[ASSIGNMENT]: Which lines below hold the word "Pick"? Copy all of them.

[Stored records]:

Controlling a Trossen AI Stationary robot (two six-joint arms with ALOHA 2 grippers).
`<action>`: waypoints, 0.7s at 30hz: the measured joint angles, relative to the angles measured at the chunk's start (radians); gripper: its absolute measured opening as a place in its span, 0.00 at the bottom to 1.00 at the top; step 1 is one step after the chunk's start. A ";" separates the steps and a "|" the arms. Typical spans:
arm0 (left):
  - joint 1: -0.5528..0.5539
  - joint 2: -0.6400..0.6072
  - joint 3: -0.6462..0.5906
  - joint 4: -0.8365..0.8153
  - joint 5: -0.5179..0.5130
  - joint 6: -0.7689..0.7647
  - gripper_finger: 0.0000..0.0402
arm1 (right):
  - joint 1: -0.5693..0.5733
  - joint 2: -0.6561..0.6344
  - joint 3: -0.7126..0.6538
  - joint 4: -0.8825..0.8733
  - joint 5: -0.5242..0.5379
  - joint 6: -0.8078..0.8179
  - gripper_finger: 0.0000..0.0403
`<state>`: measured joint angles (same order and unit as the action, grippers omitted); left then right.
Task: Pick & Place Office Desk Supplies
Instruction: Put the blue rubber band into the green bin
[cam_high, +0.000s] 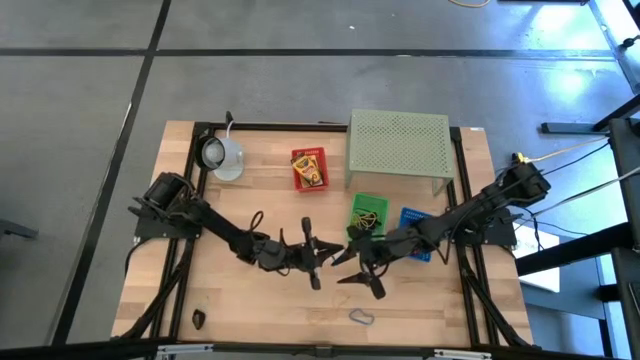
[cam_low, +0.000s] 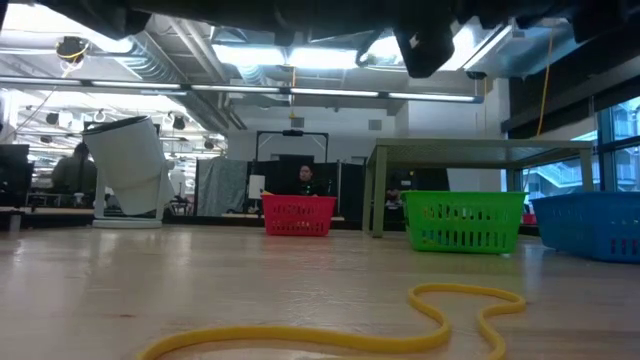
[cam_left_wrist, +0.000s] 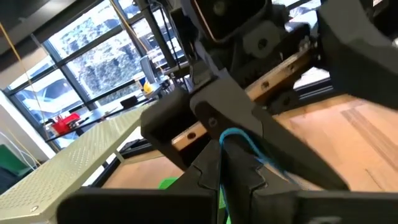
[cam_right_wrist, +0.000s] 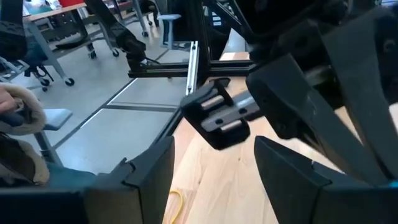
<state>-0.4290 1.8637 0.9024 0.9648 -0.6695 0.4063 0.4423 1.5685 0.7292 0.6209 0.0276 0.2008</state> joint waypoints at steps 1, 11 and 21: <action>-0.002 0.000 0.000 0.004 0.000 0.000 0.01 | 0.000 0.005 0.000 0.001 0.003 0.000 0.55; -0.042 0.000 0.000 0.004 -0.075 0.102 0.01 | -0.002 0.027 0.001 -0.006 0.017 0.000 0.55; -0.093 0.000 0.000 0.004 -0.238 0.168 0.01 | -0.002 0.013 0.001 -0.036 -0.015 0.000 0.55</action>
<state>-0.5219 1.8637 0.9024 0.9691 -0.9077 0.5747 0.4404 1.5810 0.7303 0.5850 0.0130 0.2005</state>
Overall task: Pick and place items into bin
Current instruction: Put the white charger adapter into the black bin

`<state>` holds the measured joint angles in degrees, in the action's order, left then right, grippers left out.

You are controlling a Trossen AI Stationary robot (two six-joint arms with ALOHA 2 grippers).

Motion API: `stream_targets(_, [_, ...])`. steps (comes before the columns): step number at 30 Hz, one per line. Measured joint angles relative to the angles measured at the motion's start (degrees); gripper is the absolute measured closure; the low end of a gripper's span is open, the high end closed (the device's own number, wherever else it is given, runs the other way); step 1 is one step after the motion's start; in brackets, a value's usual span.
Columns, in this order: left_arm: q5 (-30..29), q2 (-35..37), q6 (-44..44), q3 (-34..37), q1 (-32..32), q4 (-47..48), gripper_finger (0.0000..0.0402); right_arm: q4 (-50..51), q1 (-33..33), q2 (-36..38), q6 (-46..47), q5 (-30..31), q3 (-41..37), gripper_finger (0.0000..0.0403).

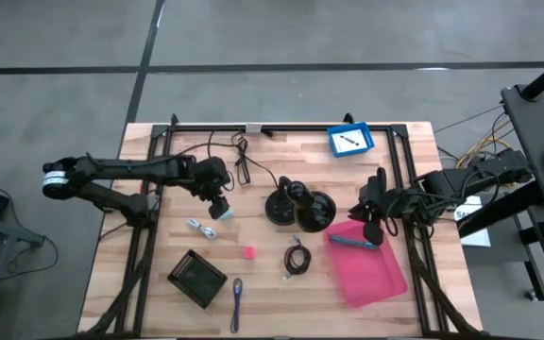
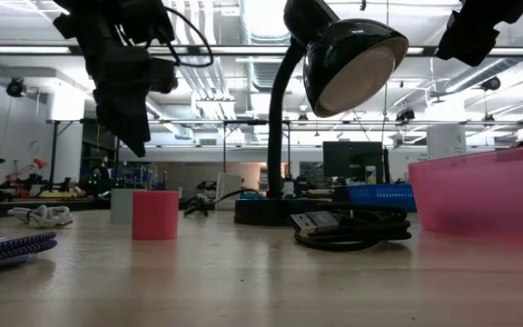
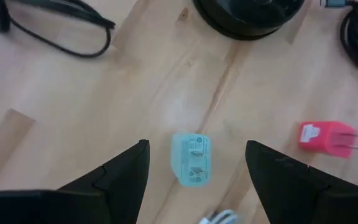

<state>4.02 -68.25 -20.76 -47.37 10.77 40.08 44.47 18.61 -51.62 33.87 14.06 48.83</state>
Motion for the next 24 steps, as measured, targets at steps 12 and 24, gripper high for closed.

[RESPONSE]:
Task: Pick & Place Office Desk Supplies
Overall task: Pick and place items into bin

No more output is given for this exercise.